Data to process.
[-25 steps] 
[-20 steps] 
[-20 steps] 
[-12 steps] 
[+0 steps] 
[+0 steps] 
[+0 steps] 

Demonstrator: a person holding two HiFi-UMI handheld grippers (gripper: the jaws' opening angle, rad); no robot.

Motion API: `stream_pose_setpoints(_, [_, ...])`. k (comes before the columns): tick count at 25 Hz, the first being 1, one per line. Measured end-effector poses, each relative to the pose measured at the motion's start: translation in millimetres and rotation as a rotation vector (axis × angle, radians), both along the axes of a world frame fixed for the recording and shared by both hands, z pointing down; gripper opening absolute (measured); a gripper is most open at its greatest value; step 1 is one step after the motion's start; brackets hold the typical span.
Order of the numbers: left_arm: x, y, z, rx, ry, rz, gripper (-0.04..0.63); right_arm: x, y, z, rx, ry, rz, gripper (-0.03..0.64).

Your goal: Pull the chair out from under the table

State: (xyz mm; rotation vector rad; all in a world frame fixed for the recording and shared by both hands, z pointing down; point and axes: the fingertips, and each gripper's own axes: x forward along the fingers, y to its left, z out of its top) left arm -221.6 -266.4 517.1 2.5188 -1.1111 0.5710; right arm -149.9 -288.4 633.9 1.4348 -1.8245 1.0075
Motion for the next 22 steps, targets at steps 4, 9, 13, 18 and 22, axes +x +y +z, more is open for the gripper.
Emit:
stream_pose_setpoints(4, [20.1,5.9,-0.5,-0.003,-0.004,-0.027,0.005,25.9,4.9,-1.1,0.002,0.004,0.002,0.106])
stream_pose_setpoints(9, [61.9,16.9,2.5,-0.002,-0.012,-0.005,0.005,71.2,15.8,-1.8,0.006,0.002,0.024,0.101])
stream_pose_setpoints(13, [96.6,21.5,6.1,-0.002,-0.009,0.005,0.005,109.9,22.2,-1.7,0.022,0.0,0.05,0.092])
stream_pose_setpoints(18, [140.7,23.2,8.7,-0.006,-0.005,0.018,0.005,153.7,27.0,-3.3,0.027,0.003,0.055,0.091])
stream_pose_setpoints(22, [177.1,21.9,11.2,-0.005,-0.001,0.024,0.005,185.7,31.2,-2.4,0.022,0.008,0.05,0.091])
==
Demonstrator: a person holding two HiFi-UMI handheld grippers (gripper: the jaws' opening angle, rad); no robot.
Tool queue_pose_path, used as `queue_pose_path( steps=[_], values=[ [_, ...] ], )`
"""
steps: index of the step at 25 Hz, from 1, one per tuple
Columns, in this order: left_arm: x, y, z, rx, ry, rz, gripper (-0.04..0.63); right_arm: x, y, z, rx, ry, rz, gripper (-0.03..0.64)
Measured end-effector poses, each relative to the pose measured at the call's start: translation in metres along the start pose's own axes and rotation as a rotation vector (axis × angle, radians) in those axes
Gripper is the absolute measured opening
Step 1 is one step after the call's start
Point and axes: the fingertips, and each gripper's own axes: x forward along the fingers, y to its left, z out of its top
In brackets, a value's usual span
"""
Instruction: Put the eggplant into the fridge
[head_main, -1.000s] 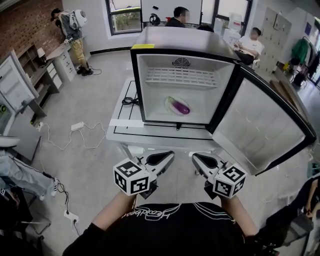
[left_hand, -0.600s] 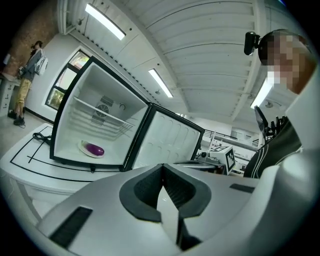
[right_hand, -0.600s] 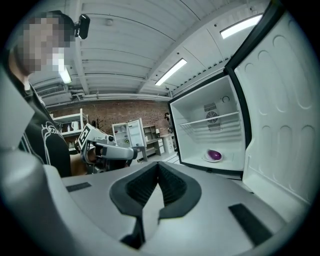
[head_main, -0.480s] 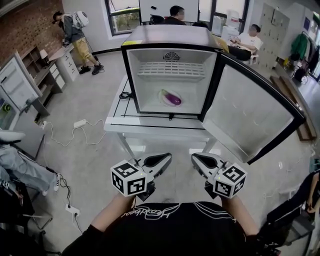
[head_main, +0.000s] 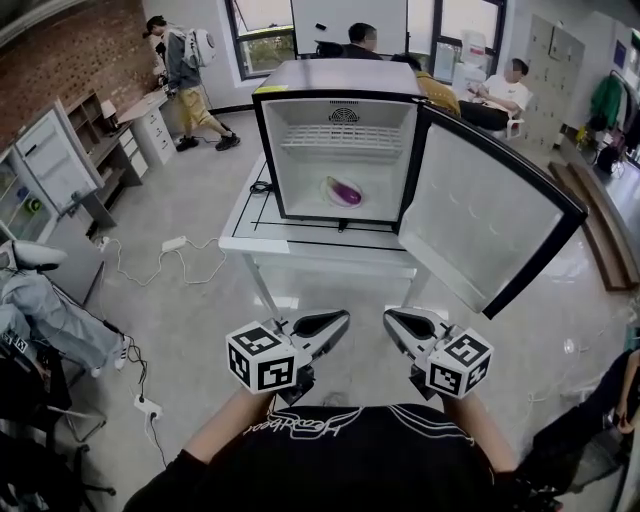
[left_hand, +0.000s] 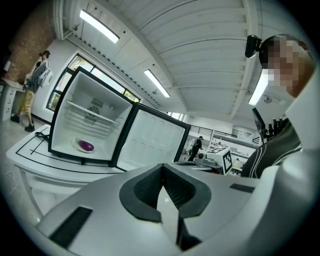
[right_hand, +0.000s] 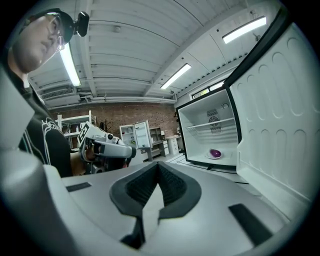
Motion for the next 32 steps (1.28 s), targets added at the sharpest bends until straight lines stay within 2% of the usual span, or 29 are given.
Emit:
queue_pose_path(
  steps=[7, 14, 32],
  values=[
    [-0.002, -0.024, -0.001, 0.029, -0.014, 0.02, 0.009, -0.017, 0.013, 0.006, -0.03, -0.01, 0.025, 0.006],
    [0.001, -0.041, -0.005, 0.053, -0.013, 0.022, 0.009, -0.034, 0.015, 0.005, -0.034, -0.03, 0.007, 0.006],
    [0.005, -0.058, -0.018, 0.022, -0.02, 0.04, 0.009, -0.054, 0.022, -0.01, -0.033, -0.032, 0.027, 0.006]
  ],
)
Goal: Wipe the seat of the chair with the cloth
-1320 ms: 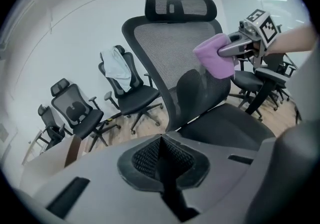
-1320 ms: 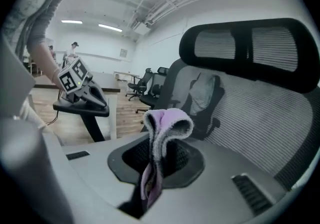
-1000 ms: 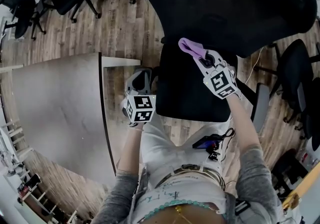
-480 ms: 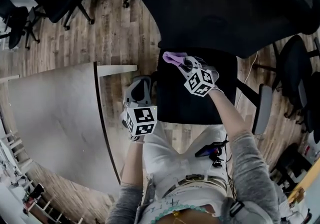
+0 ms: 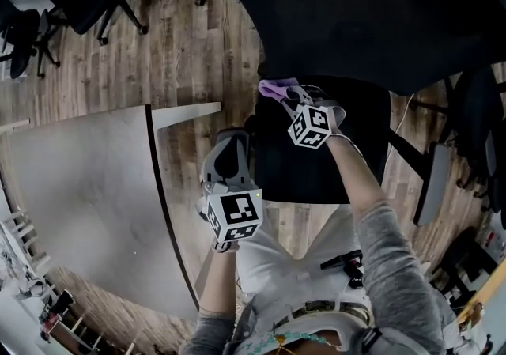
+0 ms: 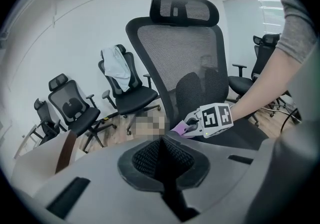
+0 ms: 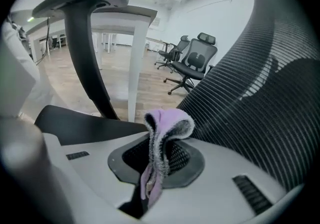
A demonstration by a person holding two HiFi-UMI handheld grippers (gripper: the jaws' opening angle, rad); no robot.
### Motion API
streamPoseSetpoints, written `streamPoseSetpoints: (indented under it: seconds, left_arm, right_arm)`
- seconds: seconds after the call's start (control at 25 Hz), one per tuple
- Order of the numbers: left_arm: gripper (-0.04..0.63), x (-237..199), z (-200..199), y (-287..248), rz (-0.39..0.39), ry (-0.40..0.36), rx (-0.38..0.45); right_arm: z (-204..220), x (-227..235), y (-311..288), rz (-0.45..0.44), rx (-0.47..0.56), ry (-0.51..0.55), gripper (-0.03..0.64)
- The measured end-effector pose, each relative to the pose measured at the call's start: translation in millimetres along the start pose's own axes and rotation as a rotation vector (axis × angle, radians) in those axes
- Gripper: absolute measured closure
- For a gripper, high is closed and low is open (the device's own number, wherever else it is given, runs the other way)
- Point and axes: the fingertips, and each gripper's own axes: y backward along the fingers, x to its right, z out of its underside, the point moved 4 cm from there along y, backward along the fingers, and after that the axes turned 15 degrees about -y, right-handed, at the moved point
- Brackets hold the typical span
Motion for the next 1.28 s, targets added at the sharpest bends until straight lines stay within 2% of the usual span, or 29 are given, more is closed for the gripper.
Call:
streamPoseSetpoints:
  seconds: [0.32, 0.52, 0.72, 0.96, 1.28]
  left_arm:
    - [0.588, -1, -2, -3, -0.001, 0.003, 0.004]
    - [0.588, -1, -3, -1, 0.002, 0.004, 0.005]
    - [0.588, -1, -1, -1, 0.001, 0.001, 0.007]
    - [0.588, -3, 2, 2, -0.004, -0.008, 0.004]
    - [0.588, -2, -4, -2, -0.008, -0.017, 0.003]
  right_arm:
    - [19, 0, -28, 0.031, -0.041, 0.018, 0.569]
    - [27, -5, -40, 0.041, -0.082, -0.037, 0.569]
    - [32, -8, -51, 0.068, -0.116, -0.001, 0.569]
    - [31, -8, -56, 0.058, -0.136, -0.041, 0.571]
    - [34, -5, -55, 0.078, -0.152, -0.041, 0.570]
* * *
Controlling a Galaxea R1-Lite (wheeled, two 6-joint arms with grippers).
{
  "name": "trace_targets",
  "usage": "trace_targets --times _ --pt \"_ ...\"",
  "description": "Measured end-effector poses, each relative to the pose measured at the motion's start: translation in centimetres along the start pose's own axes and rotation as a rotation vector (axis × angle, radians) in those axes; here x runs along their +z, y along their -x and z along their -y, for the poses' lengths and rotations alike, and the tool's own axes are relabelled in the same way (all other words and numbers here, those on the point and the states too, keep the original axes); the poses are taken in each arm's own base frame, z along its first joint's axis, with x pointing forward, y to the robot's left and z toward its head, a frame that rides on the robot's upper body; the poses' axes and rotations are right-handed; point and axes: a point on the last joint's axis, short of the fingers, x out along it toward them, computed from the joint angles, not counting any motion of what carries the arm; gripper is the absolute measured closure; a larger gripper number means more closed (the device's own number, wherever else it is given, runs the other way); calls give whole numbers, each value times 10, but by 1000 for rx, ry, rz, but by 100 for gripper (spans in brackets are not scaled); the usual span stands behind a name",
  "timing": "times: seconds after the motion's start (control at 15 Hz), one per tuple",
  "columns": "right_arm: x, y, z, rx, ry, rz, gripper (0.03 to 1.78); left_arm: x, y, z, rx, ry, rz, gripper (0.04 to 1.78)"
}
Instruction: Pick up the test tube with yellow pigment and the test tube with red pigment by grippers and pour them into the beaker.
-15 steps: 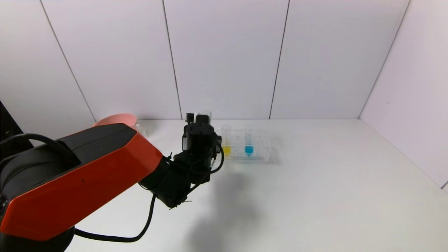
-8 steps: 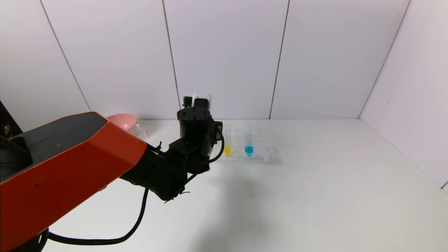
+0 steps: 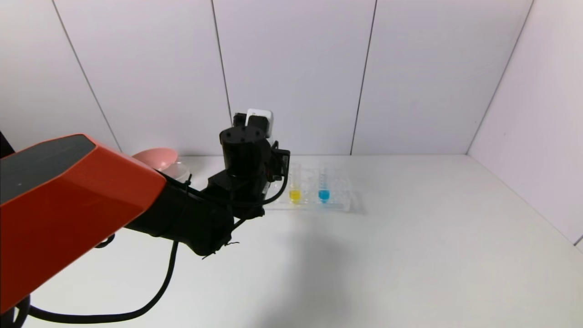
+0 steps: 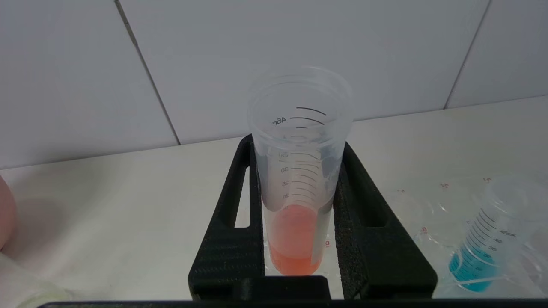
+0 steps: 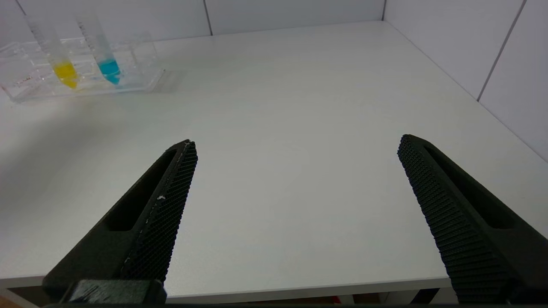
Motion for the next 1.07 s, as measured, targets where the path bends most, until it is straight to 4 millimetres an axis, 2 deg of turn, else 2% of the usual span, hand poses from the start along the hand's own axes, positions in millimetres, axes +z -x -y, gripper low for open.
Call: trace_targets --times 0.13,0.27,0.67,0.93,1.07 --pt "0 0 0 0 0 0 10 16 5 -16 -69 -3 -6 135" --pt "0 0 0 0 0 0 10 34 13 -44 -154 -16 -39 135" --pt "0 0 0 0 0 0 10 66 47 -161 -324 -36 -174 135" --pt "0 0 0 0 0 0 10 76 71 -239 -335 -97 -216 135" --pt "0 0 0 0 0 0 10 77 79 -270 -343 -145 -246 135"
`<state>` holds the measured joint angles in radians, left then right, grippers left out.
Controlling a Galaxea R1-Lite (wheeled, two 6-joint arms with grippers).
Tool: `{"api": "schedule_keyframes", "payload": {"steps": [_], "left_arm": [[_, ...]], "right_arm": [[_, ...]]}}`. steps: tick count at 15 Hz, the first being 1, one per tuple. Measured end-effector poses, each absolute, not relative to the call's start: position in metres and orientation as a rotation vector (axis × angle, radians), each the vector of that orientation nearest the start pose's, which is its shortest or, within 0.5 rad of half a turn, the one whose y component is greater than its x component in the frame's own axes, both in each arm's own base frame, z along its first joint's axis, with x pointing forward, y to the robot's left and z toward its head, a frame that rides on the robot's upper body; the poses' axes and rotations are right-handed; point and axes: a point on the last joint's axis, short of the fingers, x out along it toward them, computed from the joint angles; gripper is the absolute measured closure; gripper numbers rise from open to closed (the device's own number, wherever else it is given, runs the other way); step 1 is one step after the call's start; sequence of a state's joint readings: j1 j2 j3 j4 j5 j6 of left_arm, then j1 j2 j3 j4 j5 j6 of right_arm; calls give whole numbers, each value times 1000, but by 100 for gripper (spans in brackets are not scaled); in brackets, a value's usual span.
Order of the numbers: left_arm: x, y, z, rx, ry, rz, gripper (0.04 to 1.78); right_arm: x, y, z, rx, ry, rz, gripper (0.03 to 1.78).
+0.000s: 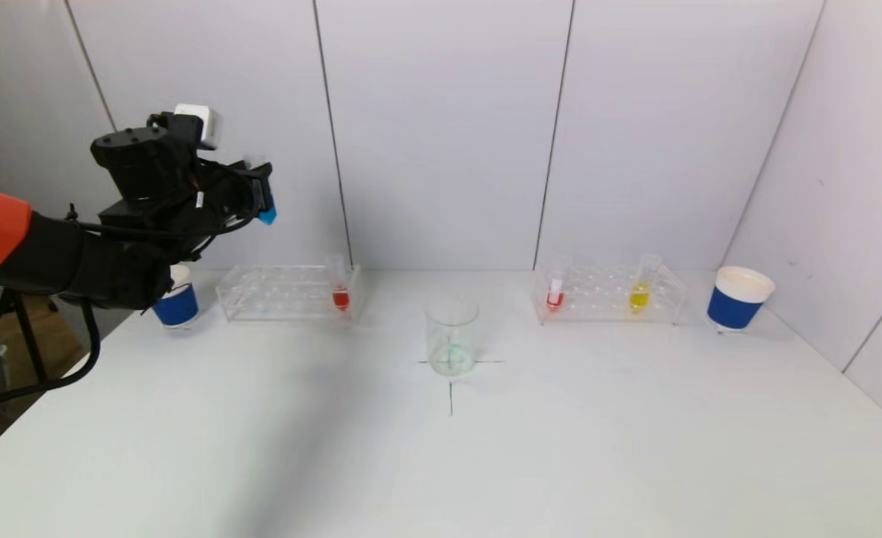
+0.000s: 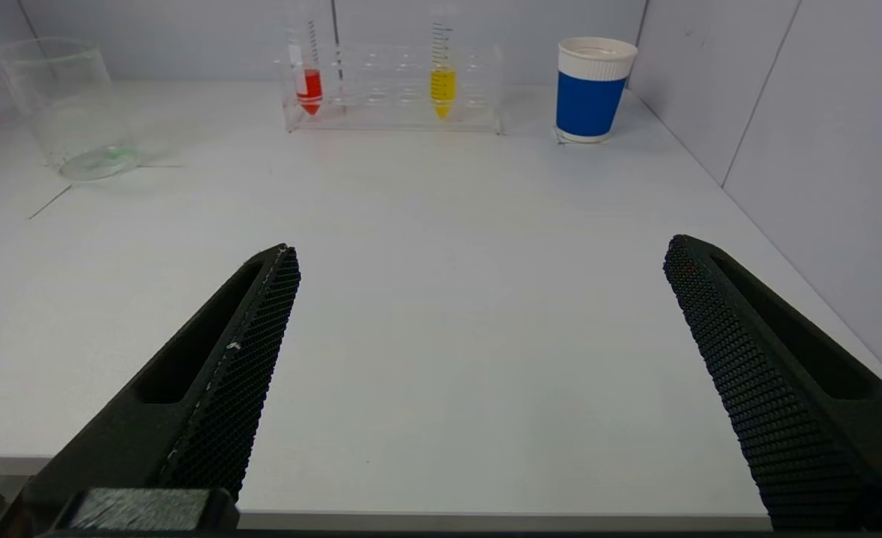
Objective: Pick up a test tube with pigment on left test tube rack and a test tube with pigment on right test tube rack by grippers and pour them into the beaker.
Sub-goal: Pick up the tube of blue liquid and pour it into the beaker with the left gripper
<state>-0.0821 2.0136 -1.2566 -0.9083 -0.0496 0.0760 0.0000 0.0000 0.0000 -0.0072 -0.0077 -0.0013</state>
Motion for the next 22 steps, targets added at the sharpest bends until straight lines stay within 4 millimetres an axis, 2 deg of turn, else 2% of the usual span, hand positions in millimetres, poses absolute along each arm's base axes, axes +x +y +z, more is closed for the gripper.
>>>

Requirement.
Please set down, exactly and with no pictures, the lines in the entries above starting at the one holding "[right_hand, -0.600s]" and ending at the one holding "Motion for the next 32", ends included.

Answer for the task.
[right_hand, -0.600s] 
[head_main, -0.480s] 
[head_main, +0.000s] 
[left_hand, +0.000s] 
[right_hand, +0.000s] 
Motion for the next 32 steps (1.28 s), targets added at the sharpest bends until straight lines stay within 2% of the usual span, or 29 are given.

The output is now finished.